# Exercise requirements
Keep only the lines of the listing that include the word "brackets", and copy them.
****
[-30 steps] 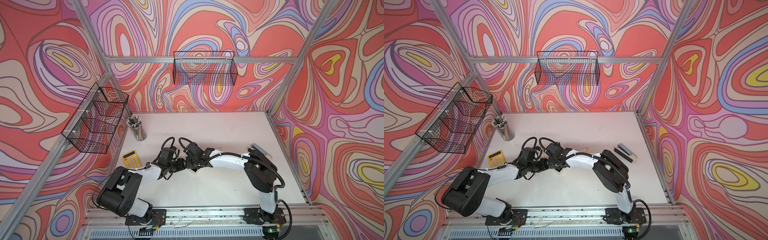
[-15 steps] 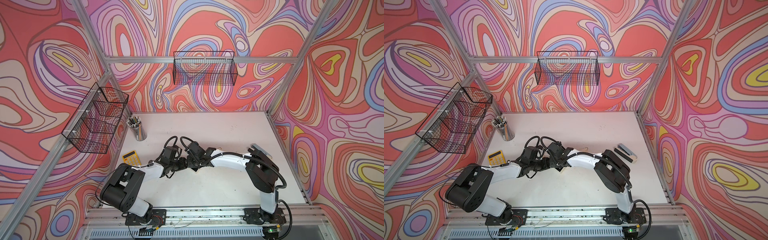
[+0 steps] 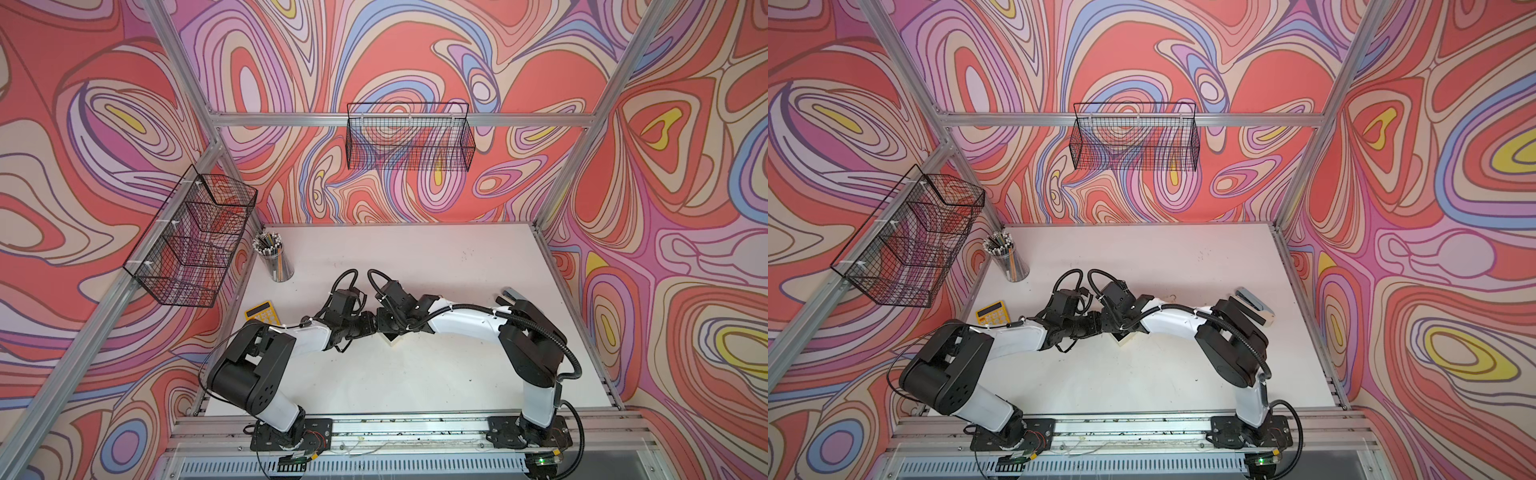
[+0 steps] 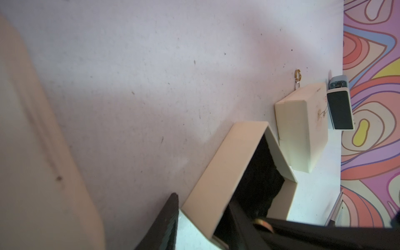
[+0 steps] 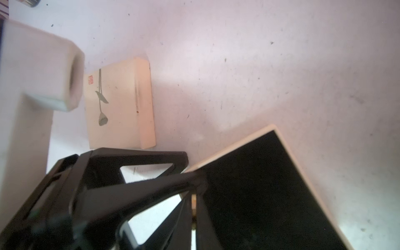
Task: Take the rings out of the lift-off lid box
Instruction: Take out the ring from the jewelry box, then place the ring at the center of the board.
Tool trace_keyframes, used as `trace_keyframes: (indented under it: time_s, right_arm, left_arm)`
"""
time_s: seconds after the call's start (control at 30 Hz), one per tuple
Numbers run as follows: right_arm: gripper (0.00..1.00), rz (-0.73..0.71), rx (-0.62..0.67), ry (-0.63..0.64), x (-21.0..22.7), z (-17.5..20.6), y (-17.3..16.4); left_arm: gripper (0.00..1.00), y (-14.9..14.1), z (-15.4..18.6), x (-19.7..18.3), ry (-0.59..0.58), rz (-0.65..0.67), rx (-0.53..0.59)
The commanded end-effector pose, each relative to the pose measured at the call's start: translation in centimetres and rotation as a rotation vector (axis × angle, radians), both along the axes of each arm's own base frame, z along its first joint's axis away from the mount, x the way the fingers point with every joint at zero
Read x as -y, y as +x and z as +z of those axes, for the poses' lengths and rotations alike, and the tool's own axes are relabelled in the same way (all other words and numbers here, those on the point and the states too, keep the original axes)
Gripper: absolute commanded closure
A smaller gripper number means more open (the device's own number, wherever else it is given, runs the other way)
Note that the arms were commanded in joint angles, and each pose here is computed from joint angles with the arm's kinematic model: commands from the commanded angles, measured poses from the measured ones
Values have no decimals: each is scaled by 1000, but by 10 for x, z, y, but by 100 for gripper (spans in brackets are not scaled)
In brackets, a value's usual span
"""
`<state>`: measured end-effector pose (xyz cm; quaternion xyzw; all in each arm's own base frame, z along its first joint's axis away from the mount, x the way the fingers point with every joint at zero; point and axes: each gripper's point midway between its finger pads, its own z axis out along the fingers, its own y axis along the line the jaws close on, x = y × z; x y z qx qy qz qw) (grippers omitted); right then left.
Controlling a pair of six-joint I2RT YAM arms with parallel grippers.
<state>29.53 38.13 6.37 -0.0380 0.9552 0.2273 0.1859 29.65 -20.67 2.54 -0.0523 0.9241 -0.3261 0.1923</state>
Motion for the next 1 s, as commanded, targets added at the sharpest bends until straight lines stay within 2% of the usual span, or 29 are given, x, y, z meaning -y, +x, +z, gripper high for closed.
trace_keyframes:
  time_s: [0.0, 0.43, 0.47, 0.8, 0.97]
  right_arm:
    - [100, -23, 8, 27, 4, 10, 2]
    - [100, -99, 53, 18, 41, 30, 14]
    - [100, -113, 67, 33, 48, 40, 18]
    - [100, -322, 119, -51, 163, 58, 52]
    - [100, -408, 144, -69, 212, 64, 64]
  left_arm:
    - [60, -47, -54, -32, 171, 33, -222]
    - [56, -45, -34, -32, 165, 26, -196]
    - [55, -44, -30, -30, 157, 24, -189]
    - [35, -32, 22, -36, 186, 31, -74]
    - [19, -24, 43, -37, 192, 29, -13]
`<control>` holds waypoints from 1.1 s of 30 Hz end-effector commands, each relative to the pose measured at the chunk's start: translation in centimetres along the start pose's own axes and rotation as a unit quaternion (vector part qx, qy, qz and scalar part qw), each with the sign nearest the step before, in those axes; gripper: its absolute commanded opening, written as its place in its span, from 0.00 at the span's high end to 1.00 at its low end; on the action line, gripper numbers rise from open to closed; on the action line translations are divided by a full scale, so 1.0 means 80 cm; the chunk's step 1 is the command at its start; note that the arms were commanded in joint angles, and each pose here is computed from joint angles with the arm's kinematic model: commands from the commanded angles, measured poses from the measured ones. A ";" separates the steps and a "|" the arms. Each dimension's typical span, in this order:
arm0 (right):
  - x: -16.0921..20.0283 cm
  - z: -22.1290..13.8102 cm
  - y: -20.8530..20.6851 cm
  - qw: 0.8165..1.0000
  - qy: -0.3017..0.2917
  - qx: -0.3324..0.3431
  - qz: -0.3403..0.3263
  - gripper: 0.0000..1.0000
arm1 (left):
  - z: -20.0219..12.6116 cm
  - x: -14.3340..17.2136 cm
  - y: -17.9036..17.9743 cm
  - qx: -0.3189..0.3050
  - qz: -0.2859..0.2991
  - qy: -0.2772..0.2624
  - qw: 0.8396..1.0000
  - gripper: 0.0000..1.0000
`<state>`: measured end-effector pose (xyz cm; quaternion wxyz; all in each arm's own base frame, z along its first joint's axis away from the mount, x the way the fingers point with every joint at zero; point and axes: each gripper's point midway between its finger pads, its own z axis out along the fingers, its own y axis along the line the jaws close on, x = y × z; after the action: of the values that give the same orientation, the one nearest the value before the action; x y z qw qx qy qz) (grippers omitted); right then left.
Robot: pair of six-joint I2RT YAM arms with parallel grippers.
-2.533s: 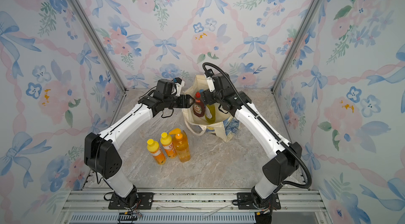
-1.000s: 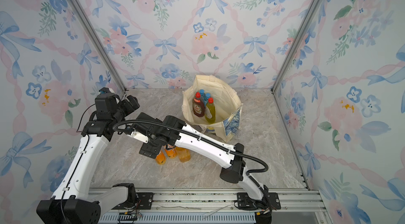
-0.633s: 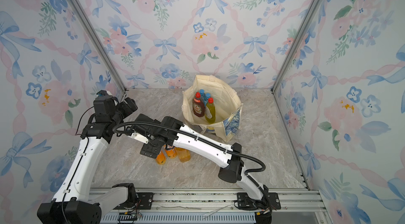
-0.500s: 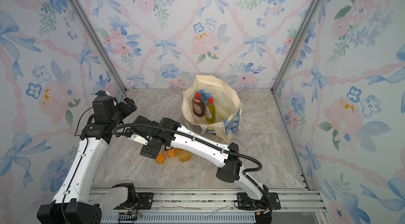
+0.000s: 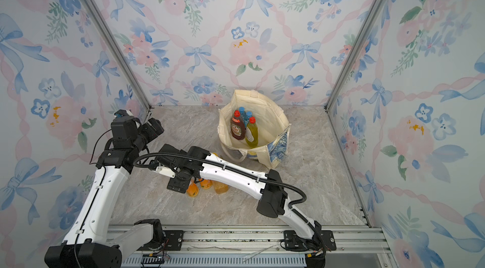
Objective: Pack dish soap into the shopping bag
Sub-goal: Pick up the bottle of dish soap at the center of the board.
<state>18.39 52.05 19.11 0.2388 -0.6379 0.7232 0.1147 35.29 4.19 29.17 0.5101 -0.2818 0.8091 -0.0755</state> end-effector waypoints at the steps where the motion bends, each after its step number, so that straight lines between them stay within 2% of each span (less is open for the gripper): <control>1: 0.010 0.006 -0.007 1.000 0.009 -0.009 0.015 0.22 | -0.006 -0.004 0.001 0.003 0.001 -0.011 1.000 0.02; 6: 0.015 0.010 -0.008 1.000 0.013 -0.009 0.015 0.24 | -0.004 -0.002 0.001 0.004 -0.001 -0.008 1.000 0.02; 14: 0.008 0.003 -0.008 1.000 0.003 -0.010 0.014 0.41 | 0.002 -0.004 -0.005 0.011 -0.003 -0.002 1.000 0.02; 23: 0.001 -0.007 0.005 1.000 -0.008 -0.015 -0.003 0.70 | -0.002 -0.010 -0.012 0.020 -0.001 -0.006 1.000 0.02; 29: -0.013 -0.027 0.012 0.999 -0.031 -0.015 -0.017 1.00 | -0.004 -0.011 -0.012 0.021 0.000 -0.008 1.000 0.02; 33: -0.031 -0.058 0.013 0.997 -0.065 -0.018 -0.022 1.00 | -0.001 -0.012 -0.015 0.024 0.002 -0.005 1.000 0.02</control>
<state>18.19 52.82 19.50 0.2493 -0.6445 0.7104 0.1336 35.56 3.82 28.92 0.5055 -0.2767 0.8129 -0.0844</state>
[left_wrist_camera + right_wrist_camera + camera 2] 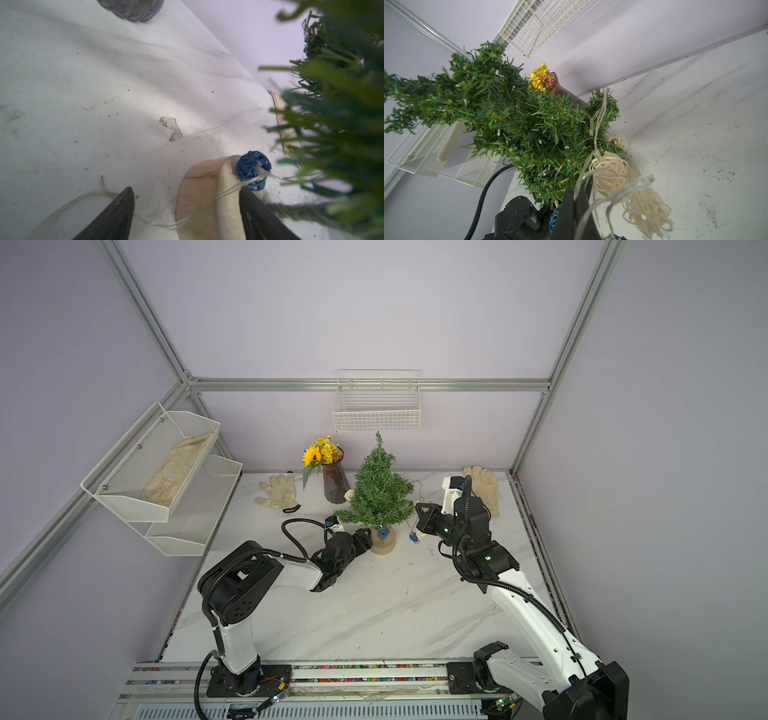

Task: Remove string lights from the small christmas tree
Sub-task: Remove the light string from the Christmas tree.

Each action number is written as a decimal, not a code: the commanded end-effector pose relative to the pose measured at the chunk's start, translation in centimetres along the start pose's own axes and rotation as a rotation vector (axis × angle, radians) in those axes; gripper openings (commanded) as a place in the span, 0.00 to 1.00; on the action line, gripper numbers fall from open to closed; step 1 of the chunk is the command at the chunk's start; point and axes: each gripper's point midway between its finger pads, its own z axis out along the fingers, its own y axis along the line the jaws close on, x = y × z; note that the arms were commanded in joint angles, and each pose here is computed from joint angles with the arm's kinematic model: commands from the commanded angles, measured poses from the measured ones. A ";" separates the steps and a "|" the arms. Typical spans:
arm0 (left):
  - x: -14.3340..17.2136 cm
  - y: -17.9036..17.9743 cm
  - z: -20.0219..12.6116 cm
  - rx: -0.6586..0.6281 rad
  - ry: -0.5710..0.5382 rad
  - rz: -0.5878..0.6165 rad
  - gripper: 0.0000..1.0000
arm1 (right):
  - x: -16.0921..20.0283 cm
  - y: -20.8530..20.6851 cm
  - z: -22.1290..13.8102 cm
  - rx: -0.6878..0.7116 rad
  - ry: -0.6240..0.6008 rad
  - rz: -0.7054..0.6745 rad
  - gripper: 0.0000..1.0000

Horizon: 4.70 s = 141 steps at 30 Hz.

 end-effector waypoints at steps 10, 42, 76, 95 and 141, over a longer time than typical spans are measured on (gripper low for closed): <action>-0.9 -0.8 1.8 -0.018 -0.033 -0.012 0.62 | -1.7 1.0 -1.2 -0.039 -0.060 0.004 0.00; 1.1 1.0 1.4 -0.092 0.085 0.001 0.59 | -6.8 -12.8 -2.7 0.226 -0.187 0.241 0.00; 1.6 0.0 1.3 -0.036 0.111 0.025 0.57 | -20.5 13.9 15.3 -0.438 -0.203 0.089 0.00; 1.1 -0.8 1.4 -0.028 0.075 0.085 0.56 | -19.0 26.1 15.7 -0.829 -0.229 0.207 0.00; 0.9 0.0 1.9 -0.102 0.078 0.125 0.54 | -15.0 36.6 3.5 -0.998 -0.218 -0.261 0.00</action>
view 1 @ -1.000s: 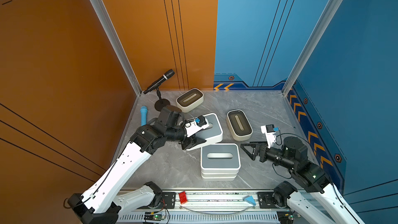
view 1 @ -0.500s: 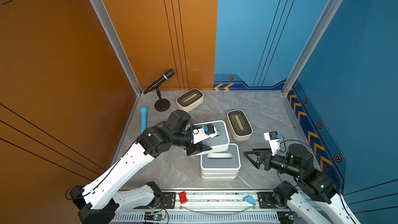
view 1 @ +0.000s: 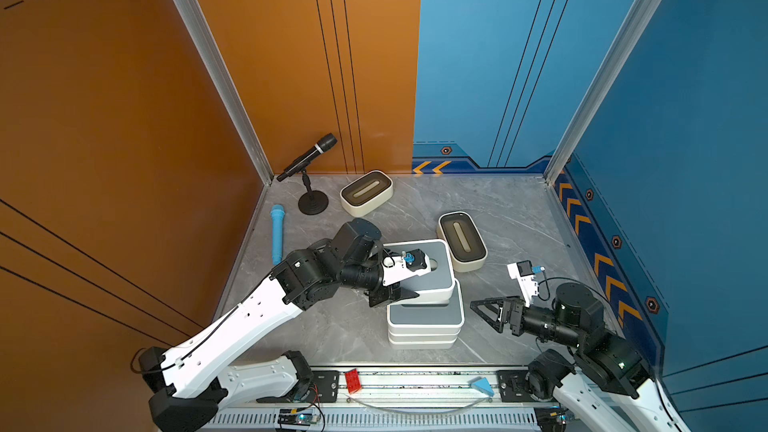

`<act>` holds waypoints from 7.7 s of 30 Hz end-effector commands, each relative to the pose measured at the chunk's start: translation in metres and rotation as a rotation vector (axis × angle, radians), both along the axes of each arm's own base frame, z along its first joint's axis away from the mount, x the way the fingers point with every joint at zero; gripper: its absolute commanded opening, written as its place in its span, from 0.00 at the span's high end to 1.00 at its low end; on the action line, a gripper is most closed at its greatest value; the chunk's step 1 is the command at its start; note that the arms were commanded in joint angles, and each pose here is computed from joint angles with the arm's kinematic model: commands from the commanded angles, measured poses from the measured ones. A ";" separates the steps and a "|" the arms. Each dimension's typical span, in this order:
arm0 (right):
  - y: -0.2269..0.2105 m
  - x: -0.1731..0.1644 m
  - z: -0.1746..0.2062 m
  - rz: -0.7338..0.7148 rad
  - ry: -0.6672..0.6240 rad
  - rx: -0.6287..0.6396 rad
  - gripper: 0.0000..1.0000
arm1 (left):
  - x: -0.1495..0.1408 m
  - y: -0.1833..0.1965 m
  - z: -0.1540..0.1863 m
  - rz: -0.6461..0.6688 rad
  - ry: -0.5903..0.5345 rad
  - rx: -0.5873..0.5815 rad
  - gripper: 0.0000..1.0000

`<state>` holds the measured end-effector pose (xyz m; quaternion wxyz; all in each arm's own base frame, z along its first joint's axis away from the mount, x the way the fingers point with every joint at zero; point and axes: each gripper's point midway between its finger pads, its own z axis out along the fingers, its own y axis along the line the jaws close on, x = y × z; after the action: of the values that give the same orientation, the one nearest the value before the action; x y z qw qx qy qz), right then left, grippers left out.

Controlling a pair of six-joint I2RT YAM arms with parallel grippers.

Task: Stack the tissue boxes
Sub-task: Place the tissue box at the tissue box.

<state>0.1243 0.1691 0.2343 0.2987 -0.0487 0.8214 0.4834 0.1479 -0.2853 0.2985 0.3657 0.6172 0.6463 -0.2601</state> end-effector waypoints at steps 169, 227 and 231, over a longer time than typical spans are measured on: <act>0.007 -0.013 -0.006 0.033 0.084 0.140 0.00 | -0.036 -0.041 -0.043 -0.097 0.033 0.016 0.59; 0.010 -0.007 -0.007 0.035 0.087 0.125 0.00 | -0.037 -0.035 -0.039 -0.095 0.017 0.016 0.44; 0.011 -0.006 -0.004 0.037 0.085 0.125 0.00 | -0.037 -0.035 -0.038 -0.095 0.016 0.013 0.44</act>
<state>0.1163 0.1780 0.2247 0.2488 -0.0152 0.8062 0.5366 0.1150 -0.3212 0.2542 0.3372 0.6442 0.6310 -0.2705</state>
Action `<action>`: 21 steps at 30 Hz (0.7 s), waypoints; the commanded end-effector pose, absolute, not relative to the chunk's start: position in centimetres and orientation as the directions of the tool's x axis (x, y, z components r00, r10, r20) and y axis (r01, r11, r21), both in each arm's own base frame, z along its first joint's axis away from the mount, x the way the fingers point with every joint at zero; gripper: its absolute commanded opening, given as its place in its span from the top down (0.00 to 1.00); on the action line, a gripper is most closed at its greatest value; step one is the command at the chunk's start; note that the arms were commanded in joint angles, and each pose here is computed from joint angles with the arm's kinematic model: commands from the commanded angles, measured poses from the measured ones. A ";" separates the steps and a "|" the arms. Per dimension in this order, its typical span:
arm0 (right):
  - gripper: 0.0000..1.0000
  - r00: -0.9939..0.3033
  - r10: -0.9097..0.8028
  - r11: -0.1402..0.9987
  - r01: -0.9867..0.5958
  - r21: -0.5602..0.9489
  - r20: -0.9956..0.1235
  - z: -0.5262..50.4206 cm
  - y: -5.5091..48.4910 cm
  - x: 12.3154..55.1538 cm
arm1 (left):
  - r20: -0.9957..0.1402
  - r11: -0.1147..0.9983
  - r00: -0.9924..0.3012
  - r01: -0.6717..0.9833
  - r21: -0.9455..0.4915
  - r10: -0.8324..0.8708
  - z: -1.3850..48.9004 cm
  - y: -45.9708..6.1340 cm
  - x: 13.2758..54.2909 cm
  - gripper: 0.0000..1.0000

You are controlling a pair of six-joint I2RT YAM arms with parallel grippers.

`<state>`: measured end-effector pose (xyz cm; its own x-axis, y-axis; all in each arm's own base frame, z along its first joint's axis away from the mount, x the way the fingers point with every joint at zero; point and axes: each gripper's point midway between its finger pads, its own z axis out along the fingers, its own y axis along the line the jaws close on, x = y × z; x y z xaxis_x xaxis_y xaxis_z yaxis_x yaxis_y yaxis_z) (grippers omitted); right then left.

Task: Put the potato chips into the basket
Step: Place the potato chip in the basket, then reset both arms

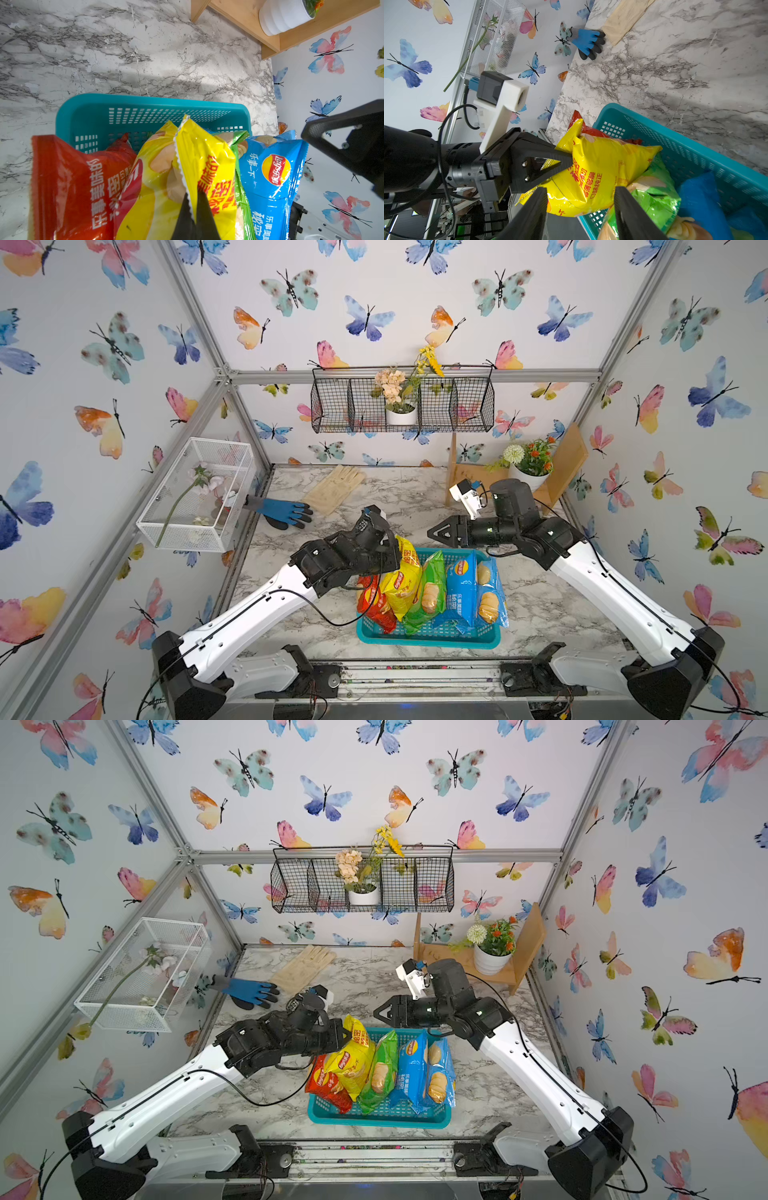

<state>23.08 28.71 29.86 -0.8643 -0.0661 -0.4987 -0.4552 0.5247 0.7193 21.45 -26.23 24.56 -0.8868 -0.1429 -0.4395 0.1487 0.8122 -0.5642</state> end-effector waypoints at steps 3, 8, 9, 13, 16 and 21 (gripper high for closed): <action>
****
# Result of this exercise
Values have no decimals: each is scaled by 1000, but by 10 for x, z, y, but by 100 for gripper (spans in brackets are not scaled)
In brackets, a value's usual span

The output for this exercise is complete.